During the Black Death era, artists often focused on saints who might intercede, or city scenes of people escaping the bubonic plague. Artwork about the 1918 influenza tended to focus more on the body and disease. But quarantine is one thing all these pandemics have in common. It was invented in the 1300s after the plague arrived in Europe, killing an estimated one-third of the continent's population or more. The 1918 influenza pandemic claimed approximately 50 million lives worldwide. COVID-19 has taken nearly 600,000 lives since December.
How do artists reflect such devastating losses? To find out, I talked with Tom Rassieur, head of the Prints and Drawings Department at the Minneapolis Institute of Art (Mia), and Bob Cozzolino, the museum's curator of painting. This interview has been edited for clarity.
Q: There were several waves of the Black Death, or bubonic plague, from the mid-1300s through the late 1600s. What are some recurring themes you see in art from those times?
Rassieur: I see broader stylistic changes happening throughout art, reusing iconography and meaningful images and refashioning meaningful themes in the styles of the time. There are certain through-lines, such as appeals to saints who are [seen as] the express messengers to God. They appear over and over again, and therefore become very easily recognizable and wind up with a degree of universality. There is a great deal of empathy in these images; often the saints that are being appealed to are not heroic, but they are people who are similarly afflicted, like St. Roch. St. Antony [a hermit who became the patron saint of plague victims] is often shown carrying a bell, which is a warning device to keep social distance.

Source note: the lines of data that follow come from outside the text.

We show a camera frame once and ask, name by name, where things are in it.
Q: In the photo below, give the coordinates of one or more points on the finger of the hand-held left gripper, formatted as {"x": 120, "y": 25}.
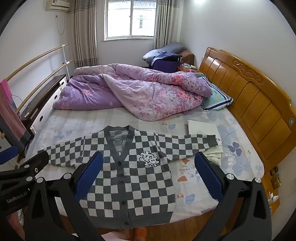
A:
{"x": 8, "y": 155}
{"x": 39, "y": 160}

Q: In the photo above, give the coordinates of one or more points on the bed with floral sheet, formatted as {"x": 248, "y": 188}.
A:
{"x": 81, "y": 125}

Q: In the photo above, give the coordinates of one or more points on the long wooden rail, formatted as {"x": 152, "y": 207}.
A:
{"x": 60, "y": 47}
{"x": 66, "y": 63}

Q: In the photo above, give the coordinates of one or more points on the wooden headboard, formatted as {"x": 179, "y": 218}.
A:
{"x": 254, "y": 99}

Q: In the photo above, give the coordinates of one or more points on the brown chair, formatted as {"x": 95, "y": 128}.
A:
{"x": 187, "y": 56}

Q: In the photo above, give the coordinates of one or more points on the grey white checkered cardigan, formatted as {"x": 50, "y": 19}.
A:
{"x": 138, "y": 185}

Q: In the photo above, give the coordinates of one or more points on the purple floral quilt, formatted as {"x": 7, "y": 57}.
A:
{"x": 138, "y": 92}

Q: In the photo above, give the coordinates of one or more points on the blue striped pillow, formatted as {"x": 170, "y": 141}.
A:
{"x": 217, "y": 97}

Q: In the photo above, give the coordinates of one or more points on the window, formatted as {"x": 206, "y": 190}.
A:
{"x": 120, "y": 18}

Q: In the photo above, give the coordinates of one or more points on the striped beige curtain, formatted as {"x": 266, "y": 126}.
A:
{"x": 84, "y": 34}
{"x": 166, "y": 23}

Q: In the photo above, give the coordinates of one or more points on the pink and grey towel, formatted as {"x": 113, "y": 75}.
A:
{"x": 11, "y": 111}

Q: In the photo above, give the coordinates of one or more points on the blue grey pillow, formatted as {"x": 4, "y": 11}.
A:
{"x": 168, "y": 47}

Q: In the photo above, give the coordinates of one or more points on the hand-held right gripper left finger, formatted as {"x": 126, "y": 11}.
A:
{"x": 89, "y": 176}

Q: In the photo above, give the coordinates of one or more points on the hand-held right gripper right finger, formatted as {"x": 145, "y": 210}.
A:
{"x": 208, "y": 178}

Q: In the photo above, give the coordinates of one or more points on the white rail post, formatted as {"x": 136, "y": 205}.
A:
{"x": 66, "y": 69}

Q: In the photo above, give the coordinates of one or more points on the white air conditioner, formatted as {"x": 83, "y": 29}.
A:
{"x": 57, "y": 4}

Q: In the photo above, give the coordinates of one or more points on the dark purple cloth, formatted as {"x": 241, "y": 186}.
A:
{"x": 161, "y": 64}

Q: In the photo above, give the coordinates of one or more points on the wooden nightstand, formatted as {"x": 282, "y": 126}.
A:
{"x": 185, "y": 69}

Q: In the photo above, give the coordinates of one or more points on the white power strip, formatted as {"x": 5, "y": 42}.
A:
{"x": 26, "y": 114}

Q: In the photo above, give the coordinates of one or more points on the white folded cloth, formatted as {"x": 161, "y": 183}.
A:
{"x": 201, "y": 128}

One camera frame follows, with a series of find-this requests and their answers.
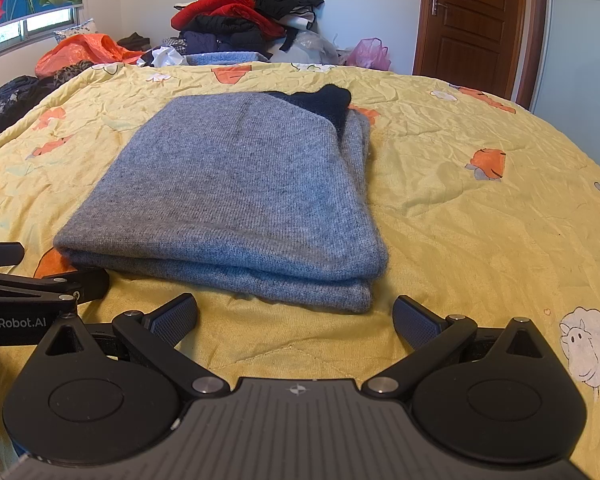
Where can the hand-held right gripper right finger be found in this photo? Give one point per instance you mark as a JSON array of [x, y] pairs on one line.
[[415, 325]]

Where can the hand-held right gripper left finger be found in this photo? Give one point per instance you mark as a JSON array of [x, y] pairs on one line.
[[177, 320]]

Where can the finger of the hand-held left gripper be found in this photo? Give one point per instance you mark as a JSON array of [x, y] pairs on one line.
[[70, 285], [2, 254]]

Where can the grey sweater with navy sleeves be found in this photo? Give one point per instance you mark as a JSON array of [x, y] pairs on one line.
[[230, 185]]

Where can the dark patterned clothes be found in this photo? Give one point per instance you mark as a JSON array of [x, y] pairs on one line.
[[10, 100]]

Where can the pile of dark and red clothes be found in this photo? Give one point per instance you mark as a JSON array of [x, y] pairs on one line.
[[240, 10]]

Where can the yellow carrot print quilt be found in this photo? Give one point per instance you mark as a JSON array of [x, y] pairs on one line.
[[455, 235]]

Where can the leopard print cloth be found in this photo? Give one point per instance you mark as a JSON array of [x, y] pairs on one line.
[[72, 72]]

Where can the orange plastic bag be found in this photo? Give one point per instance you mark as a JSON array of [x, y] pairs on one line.
[[80, 52]]

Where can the window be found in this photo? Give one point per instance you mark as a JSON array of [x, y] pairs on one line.
[[25, 30]]

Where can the floral pillow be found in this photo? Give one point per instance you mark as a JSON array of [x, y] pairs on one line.
[[77, 30]]

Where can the white crumpled bag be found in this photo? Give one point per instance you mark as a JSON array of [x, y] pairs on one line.
[[162, 56]]

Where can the dark brown garment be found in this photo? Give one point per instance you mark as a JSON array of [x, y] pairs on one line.
[[134, 41]]

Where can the light blue knit blanket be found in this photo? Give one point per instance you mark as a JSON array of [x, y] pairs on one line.
[[225, 58]]

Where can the pink plastic bag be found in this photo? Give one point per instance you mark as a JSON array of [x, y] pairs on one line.
[[370, 55]]

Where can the clear plastic bag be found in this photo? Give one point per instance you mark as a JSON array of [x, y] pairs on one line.
[[312, 50]]

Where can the brown wooden door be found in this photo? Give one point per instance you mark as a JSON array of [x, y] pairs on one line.
[[475, 25]]

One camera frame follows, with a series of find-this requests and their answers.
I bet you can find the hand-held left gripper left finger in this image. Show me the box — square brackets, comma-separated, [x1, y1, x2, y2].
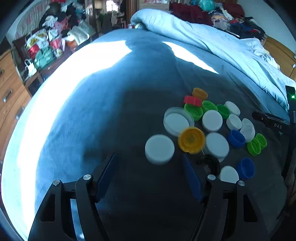
[28, 152, 117, 241]

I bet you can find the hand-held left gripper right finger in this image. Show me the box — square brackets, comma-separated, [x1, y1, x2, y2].
[181, 153, 270, 241]

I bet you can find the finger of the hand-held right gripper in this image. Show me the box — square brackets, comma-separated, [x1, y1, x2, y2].
[266, 112, 290, 125]
[252, 112, 273, 128]

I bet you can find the wide white bottle cap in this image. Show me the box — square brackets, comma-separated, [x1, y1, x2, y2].
[145, 134, 175, 165]

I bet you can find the pile of colourful bottle caps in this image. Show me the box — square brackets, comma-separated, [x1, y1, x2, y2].
[163, 88, 267, 183]

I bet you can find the blue bed sheet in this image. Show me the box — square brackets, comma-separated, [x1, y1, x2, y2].
[1, 29, 292, 241]

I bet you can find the wooden bed headboard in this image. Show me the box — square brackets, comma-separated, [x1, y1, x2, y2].
[264, 35, 296, 81]

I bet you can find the light blue duvet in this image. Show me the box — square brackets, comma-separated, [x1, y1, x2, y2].
[130, 9, 296, 112]

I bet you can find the heap of mixed clothes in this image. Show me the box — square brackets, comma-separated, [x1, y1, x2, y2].
[209, 0, 266, 40]

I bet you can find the cluttered table with bags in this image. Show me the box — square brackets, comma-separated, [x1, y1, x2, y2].
[13, 35, 72, 98]

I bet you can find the teal bag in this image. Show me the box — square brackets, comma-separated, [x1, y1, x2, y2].
[199, 0, 216, 11]

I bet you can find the wooden dresser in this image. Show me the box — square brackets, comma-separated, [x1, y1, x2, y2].
[0, 50, 31, 153]

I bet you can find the maroon cloth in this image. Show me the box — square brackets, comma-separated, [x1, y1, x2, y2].
[170, 2, 213, 26]

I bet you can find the white handbag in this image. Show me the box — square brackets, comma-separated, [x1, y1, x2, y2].
[24, 59, 37, 77]

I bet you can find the pile of plastic bags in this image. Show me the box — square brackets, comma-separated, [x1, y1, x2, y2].
[24, 29, 67, 70]

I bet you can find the cream knitted cloth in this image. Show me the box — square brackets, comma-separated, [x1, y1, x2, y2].
[67, 25, 96, 45]

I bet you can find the heap of dark clothes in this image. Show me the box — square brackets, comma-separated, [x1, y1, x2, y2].
[38, 0, 97, 44]

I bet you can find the pink patterned headboard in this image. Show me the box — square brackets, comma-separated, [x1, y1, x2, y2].
[15, 2, 53, 40]

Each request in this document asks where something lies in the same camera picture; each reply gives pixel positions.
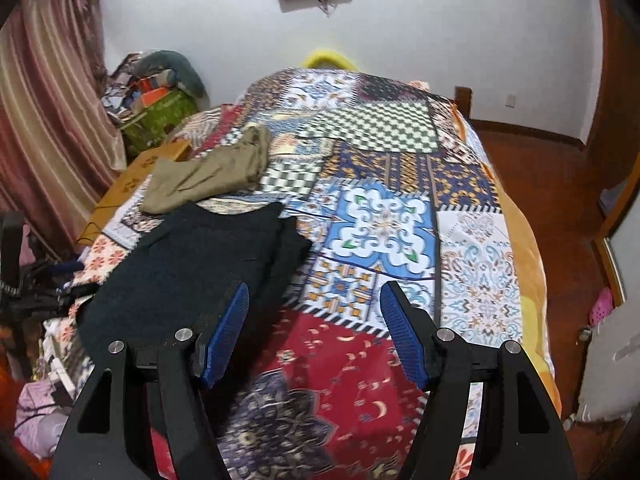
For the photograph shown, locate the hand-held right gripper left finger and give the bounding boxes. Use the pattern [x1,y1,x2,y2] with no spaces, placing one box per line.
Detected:
[50,281,251,480]

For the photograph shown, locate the blue grey cloth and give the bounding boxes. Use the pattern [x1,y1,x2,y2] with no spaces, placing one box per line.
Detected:
[597,180,628,213]

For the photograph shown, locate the striped orange blanket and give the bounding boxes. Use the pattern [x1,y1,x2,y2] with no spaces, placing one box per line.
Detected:
[167,105,241,153]

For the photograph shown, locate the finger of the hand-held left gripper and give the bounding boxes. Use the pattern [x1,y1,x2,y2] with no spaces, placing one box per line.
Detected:
[47,282,93,311]
[27,259,85,281]

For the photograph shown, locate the white bundle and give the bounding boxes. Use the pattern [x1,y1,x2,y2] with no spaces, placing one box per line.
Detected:
[575,305,640,423]

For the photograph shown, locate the pile of mixed clutter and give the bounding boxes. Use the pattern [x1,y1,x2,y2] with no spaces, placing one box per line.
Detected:
[102,52,151,126]

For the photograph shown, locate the orange box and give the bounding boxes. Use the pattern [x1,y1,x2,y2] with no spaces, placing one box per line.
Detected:
[135,87,168,111]

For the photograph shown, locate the brown wooden door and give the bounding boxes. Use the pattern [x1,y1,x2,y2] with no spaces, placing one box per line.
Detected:
[580,0,640,186]

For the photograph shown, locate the pink slippers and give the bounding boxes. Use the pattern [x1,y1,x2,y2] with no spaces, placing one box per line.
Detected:
[587,287,615,328]

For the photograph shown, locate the pink and gold striped curtain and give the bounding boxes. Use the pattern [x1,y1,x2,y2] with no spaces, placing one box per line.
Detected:
[0,0,128,261]

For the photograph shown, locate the plain orange blanket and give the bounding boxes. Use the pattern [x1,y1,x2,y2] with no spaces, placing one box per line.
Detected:
[495,185,556,396]

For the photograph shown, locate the black chair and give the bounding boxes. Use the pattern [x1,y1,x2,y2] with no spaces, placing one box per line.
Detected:
[0,210,27,273]

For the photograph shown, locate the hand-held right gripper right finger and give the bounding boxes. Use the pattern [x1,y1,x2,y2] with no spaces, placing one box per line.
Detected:
[379,281,586,480]

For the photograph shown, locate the wood framed mirror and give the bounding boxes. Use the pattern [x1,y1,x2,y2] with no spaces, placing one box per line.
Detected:
[592,160,640,308]

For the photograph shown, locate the khaki pants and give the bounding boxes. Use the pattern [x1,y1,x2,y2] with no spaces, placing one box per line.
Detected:
[140,125,272,215]

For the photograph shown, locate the yellow foam tube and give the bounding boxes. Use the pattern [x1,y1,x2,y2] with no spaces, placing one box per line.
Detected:
[301,49,358,71]

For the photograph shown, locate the thin black cable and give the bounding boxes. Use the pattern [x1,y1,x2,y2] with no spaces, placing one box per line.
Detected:
[75,205,108,243]

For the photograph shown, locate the pink cloth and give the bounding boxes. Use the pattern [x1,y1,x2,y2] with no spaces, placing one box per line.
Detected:
[12,380,76,461]

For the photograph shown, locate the patchwork patterned bedspread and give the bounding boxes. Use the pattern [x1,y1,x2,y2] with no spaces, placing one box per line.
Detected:
[45,66,556,480]

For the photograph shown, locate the wooden lap desk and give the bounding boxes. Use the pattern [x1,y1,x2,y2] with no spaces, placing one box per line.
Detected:
[77,139,193,246]

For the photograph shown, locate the black pants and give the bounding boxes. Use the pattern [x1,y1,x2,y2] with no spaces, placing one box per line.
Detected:
[75,201,313,376]

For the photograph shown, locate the grey plush pillow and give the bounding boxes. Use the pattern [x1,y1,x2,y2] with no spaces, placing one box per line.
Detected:
[140,50,206,98]

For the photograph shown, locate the green patterned bag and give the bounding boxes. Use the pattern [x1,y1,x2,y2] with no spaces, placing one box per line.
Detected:
[120,89,198,158]

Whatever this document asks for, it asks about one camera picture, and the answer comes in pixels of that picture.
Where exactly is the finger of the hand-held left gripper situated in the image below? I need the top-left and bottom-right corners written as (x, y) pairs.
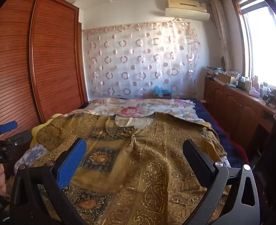
top-left (2, 130), bottom-right (33, 146)
top-left (0, 121), bottom-right (18, 134)

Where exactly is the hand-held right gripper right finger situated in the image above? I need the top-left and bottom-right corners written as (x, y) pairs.
top-left (182, 139), bottom-right (261, 225)

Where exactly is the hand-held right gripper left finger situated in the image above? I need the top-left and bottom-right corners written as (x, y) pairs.
top-left (9, 138), bottom-right (88, 225)

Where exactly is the bed with floral sheet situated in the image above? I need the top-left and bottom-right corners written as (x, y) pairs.
top-left (36, 112), bottom-right (230, 225)

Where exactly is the yellow plush toy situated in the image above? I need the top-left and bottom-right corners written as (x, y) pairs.
top-left (30, 113), bottom-right (64, 147)

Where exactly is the blue floral bedsheet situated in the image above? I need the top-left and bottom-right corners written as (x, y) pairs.
top-left (14, 144), bottom-right (50, 175)

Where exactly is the navy blanket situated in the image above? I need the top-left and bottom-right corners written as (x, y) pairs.
top-left (194, 100), bottom-right (250, 169)

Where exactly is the low wooden cabinet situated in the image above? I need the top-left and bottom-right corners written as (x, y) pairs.
top-left (204, 77), bottom-right (276, 160)

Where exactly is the wooden wardrobe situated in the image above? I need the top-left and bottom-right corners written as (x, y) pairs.
top-left (0, 0), bottom-right (89, 143)

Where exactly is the floral quilt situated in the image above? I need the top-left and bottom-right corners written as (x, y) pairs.
top-left (78, 97), bottom-right (212, 129)

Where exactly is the cardboard box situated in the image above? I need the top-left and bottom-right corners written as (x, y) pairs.
top-left (216, 71), bottom-right (239, 85)

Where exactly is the pink figure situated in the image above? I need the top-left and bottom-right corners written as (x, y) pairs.
top-left (249, 76), bottom-right (260, 97)

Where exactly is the circle patterned sheer curtain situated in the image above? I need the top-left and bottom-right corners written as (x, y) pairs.
top-left (82, 20), bottom-right (201, 99)

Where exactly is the window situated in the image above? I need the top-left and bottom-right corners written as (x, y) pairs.
top-left (230, 0), bottom-right (276, 99)

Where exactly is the beige window curtain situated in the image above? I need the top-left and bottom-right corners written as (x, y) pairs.
top-left (209, 0), bottom-right (232, 72)

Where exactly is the white air conditioner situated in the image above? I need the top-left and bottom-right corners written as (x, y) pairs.
top-left (165, 0), bottom-right (211, 21)

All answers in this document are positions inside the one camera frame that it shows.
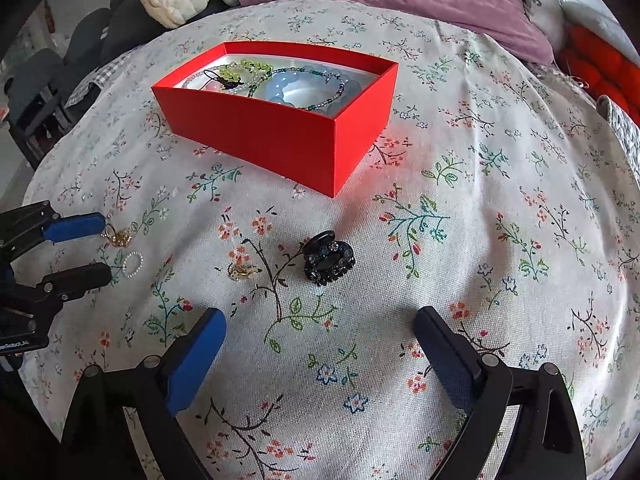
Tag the gold charm earring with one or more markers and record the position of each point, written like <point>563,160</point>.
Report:
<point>242,271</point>

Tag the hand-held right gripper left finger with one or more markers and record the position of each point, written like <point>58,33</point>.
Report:
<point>192,360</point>

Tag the orange knitted cushion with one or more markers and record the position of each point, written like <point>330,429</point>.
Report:
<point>600,65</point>

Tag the grey checkered cloth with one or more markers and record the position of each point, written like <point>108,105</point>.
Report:
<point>97,85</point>

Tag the black hair clip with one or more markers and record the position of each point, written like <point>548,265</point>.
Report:
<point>327,260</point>

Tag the purple pillow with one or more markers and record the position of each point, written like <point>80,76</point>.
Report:
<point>400,0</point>

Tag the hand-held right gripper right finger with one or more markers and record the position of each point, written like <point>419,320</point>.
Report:
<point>447,360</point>

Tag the grey patterned quilt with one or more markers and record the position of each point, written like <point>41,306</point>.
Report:
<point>622,125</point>

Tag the red cardboard box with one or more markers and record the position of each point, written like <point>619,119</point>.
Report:
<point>280,135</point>

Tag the dark chair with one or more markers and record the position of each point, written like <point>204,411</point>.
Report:
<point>60,70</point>

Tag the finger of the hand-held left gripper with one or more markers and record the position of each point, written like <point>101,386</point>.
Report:
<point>82,277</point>
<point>75,227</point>

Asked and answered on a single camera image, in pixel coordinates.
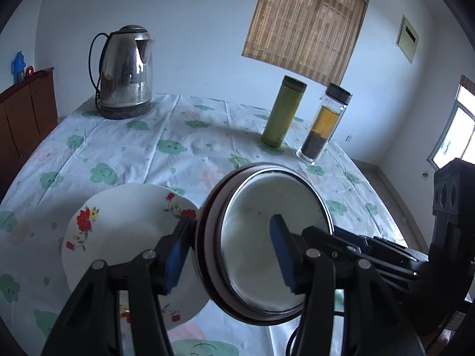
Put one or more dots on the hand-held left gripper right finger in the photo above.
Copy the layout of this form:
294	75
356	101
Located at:
282	252

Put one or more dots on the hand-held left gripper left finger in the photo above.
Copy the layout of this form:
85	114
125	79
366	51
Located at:
178	259

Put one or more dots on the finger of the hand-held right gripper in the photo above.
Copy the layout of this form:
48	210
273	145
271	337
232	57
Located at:
378	244
323	239

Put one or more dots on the red flower white plate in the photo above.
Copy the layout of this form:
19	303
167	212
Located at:
122	222

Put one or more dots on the bright window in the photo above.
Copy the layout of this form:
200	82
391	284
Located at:
454	133

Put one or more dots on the glass tea bottle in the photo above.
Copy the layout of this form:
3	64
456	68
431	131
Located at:
323	126

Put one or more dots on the green thermos bottle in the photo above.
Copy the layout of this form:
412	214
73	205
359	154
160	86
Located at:
282	115

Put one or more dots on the small bamboo blind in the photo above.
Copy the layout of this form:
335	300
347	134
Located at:
468	83

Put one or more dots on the dark kettle base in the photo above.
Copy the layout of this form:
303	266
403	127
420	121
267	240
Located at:
124	111

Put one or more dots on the stainless steel electric kettle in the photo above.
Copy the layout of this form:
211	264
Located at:
128	70

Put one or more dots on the brown wooden sideboard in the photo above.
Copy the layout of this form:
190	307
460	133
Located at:
26	118

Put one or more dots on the large bamboo window blind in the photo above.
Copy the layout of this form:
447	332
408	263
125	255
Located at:
304	22

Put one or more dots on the small red ornament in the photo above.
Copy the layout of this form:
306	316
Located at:
29	70

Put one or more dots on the blue bottle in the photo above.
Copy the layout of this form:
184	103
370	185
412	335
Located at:
18	67

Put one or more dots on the pale wall panel box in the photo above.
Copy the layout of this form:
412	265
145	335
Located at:
407	39

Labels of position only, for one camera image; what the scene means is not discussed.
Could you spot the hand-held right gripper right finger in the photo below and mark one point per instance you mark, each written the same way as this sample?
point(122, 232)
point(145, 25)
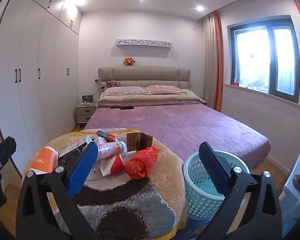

Q: Did you notice any similarities with this ongoing theme of isolation?
Rassieur: I think that the feeling of facing terror by oneself is felt in "The Temptation of St. Antony," a 1635 engraving by Jacques Callot. There is also an element of loneliness there. [With his bells,] St. Antony is warning people not to come near him.
It is an interesting situation in terms of the function of art, especially sculpture. With saints there is a tradition of touching and kissing the sculpture, and here you have a saint telling you to back off. And that gets to the feeling we are all having today, of wanting to help one another but not being able to go near one another. I see these images of these relatively isolated figures and I think that there is a profound emotional understanding in the art that was being made at that time.